**Exercise details:** Every single line below has to be printed once more, exactly.

**Dataset content:**
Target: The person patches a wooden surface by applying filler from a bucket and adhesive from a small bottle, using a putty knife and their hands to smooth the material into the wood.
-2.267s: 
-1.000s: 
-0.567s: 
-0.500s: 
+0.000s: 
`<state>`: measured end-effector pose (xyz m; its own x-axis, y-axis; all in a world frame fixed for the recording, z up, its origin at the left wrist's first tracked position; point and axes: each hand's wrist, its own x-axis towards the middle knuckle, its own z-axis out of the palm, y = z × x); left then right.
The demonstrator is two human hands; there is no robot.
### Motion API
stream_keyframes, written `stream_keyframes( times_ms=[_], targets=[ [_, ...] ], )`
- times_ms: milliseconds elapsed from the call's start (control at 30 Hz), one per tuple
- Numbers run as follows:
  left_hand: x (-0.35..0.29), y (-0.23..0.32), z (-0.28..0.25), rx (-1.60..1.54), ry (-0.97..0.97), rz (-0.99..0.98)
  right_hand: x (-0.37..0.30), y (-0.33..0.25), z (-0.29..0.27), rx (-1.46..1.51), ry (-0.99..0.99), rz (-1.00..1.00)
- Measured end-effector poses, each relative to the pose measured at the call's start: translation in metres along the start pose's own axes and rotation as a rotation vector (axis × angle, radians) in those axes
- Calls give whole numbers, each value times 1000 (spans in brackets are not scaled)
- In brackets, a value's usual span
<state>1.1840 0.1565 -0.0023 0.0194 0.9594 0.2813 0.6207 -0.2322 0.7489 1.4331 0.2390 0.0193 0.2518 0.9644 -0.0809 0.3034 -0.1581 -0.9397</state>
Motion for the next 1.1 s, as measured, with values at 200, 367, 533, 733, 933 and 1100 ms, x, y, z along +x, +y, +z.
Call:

**Exercise response:**
Target: The person patches a wooden surface by applying filler from a bucket and adhesive from a small bottle, using a putty knife and their hands to smooth the material into the wood.
-2.267s: 
-1.000s: 
-0.567s: 
-0.500s: 
+0.000s: 
`<state>`: measured end-effector pose (xyz m; its own x-axis, y-axis; all in a world frame fixed for the recording, z up, its origin at the left wrist's first tracked position; point and axes: each hand's wrist, its own x-axis towards the middle knuckle, its own z-axis out of the palm, y = z × x); left then right.
The demonstrator is two human hands; there is no robot.
### Motion API
stream_keyframes, written `stream_keyframes( times_ms=[_], targets=[ [_, ...] ], )`
- times_ms: milliseconds elapsed from the call's start (control at 30 Hz), one per tuple
- Numbers run as follows:
  left_hand: x (-0.35..0.29), y (-0.23..0.32), z (-0.28..0.25), rx (-1.60..1.54), ry (-0.97..0.97), rz (-0.99..0.98)
  right_hand: x (-0.37..0.30), y (-0.33..0.25), z (-0.29..0.27), rx (-1.46..1.51), ry (-0.99..0.99), rz (-1.00..1.00)
- Measured end-effector poses, each relative to the pose measured at the call's start: translation in metres along the start pose's own axes and rotation as a rotation vector (axis × angle, radians) in those axes
- Calls give whole numbers, each value times 1000 (spans in brackets are not scaled)
- In brackets, a value's usual span
<state>1.1840 0.1565 -0.0023 0.0194 0.9594 0.2813 0.6207 -0.2322 0.7489 1.4331 0.2390 0.0193 0.2518 0.9644 -0.0809 0.3034 -0.1581 -0.9397</state>
Motion for the next 1.1 s, as measured, with values at 200, 367, 533, 733, 933 and 1100 ms, x, y, z along +x, +y, +z.
Call:

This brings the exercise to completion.